Ghana must nurture resilience against armed conflicts – Justice Prof.Mensa-Bonsu
A Supreme Court Judge, Justice Professor Henrietta Joy Abena Nyarko Mensa-Bonsu says Ghana must nurture resilience against any situation that has the potential to create division, thus compromising the peace and stability of the country.
“Ghana must nurture a tolerable degree of resilience to withstand any form of stress that will break up its sense of unity and invite war mongers, human vultures and despicable characters from changing our way of life in favour of commercial profits for themselves,” she said.
At the annual Aggrey-Fraser-Guggisberg Memorial Lecture organised as part of the 75th Anniversary celebrations of the University of Ghana, held on the theme: Resilience, Technology and Humanism, Justice Mensa-Bonsu said some of Ghana’s neighbours which experienced such conflicts were still battling the herculean task of recovering and rebuilding after years of chaos and instability due to the lack of resilience.
She also touched on how these armed conflicts compromised law and order, the safety of citizens and created an atmosphere of survival difficulties for the majority ordinary citizens caught in it.
The Supreme Court Judge, therefore, suggested the urgent need for the country to take practical steps to avoid such outcomes from occurring.
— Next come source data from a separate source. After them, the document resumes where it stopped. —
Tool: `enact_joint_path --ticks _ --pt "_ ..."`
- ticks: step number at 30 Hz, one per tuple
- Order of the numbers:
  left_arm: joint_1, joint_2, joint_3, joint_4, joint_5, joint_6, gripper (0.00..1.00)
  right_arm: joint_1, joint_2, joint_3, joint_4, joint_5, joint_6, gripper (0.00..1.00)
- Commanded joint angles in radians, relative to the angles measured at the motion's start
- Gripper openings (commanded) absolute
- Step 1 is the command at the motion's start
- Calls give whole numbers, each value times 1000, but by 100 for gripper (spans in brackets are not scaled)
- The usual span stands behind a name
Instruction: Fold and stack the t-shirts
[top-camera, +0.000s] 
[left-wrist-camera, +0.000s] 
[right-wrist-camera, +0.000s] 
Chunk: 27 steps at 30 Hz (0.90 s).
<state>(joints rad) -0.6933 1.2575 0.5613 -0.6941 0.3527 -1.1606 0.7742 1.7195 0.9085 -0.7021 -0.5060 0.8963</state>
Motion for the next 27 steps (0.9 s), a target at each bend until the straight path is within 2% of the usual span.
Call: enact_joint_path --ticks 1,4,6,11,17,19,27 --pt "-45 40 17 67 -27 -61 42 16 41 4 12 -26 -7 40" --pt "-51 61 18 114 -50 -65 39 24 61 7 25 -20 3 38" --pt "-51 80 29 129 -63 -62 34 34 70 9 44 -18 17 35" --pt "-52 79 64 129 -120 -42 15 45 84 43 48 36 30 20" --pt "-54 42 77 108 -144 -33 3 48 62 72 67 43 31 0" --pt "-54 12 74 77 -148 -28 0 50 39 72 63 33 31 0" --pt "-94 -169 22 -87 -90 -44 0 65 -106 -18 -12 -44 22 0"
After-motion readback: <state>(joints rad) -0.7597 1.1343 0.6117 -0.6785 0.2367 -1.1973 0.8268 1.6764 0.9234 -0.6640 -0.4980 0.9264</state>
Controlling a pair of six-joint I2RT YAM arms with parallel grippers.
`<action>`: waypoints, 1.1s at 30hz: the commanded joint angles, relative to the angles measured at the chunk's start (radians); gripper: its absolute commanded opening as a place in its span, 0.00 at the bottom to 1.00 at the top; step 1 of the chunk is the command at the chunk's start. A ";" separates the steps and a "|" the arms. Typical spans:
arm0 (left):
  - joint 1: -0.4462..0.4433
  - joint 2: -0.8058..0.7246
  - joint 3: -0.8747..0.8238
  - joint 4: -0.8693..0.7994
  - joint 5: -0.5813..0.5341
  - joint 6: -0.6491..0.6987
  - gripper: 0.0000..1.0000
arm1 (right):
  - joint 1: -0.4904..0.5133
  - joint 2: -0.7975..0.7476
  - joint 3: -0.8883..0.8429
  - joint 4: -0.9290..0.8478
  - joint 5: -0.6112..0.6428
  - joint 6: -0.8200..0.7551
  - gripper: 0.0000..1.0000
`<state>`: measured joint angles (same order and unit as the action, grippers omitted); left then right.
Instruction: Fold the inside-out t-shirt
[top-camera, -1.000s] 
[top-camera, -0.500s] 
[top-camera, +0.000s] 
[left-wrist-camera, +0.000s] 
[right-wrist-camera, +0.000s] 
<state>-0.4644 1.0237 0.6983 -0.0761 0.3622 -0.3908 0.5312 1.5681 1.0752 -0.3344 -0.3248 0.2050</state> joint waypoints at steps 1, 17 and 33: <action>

“It is therefore not a matter of idle interest for Ghana to survey its geographical location to determine what it will take to stay off such a fate and what it must take its attention in cultivating sufficient resilience to maintain its territorial integrity,” she said.
Citing some data from the 2021 population census, she pointed to existing vulnerabilities such as increasing urban poverty, growing inequalities and youth unemployment which she said created an atmosphere to breed such armed conflicts.
This situation, she also noted, could never insulate the country from external threats such as the advancement of the Islamist insurgency from the Sahel, hence the need to properly tackle these social and economic vulnerabilities.
“It has also been demonstrated that sustainable and equitable development in the country is a necessary condition for durable peace. For when development is enjoyed as a peace dividend, the corporation of the population to maintain the peace is assured,” she said.
She also highlighted the need to intentionally cultivate peace and nature habits that would “see us through a dangerous time in our history.”
“I have always maintained that peace is to a nation what oxygen is to the human being…Without peace, the only thing will be survival and certainly, no development,” she said.